## [What the task asks]
From the data, return each line holding the word "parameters".

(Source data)

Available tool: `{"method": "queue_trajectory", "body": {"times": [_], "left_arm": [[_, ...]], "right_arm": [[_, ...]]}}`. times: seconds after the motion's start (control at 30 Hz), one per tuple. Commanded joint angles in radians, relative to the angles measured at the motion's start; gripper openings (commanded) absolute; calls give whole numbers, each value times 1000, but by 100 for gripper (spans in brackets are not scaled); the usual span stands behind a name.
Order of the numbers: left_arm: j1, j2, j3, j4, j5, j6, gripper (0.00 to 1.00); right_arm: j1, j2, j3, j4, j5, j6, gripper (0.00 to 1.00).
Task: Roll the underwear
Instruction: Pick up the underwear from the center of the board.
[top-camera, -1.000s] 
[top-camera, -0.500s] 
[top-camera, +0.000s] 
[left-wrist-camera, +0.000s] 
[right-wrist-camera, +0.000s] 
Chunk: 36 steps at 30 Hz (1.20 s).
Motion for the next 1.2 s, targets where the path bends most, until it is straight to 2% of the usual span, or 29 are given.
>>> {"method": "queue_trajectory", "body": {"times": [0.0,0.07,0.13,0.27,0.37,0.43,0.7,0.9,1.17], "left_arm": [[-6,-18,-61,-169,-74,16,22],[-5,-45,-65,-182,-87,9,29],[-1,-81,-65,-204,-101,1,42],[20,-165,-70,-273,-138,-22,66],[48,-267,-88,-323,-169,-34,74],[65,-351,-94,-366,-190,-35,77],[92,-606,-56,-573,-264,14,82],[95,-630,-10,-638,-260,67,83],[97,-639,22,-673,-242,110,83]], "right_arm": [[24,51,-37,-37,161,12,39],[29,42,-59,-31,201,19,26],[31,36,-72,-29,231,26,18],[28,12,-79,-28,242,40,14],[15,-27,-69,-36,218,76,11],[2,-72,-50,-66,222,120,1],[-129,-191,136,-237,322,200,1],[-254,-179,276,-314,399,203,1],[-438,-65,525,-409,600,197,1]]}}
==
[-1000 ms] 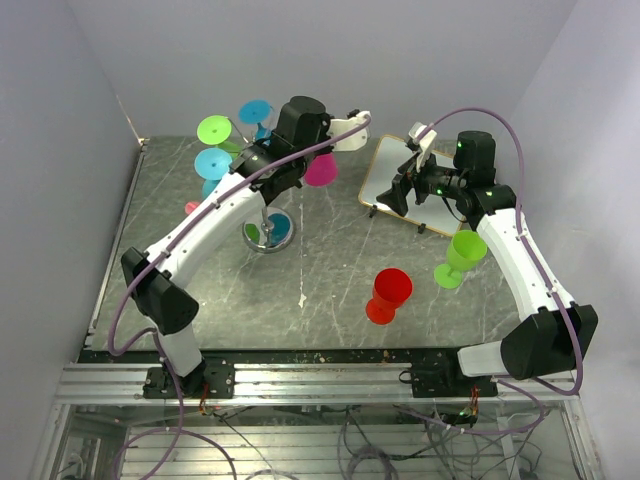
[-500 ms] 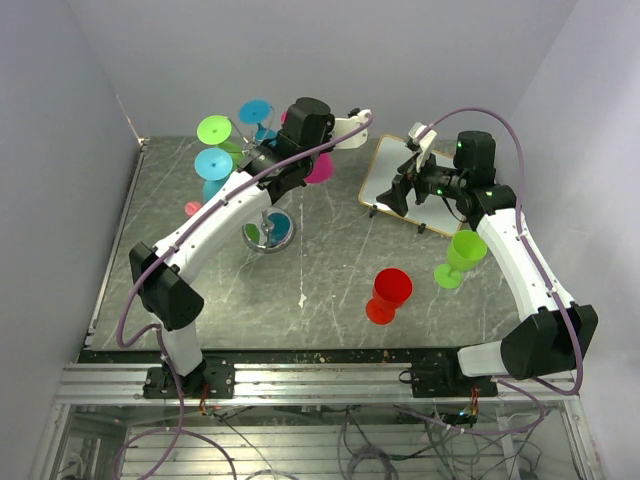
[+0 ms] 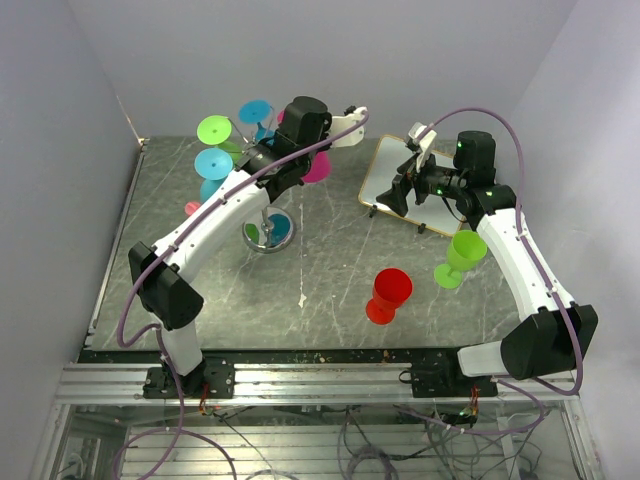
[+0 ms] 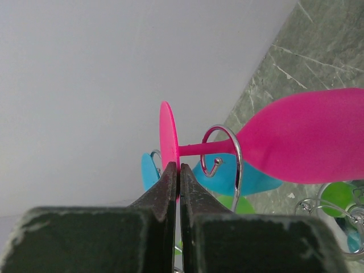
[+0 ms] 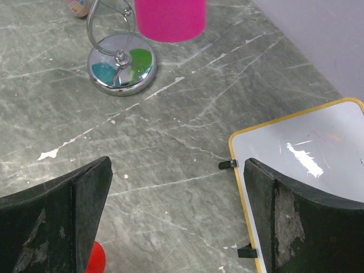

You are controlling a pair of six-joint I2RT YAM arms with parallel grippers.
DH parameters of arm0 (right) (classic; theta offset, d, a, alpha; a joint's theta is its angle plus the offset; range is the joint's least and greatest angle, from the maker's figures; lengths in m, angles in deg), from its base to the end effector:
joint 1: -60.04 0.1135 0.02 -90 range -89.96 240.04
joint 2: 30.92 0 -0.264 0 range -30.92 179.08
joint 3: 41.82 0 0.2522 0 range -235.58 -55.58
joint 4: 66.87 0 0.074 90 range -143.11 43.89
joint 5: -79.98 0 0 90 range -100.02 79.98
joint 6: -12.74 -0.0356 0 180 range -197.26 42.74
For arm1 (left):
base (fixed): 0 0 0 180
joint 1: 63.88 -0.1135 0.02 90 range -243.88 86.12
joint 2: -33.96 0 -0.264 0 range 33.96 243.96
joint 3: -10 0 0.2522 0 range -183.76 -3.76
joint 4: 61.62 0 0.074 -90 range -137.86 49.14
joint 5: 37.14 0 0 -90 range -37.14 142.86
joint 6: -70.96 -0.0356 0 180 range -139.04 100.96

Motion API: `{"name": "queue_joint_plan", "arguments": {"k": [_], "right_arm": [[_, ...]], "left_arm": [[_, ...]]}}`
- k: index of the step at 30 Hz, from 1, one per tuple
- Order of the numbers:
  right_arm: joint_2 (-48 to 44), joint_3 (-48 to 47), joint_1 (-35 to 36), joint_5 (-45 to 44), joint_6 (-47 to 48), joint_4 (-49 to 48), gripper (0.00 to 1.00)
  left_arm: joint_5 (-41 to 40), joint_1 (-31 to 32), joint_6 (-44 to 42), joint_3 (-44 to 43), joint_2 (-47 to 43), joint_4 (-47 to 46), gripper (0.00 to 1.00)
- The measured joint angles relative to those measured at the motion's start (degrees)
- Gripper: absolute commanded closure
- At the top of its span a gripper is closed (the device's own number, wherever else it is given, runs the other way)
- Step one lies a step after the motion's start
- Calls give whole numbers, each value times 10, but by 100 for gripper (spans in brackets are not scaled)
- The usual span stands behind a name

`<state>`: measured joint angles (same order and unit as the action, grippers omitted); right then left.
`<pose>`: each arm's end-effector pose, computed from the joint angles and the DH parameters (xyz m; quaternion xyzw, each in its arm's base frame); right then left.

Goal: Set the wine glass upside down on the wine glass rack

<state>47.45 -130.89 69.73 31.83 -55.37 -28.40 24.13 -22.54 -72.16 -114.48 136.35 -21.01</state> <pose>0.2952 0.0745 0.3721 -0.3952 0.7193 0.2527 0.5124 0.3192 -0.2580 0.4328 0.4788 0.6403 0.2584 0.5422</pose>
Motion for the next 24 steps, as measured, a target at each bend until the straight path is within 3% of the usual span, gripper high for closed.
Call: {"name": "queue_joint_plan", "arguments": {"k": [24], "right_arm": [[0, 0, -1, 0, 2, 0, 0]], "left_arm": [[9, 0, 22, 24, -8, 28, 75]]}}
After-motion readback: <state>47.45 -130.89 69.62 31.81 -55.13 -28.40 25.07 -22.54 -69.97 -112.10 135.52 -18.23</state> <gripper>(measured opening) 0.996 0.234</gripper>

## [Solution for this exercise]
DH parameters of arm0 (right) (classic; theta offset, d, a, alpha; a joint's theta is its angle plus the offset; range is the joint's least and greatest angle, from the maker's figures; lengths in m, angles in deg), from its base to the end effector:
`<pose>`: each arm's end-effector pose, computed from the joint angles and the DH parameters (xyz m; quaternion xyzw, each in its arm's base frame); right then left.

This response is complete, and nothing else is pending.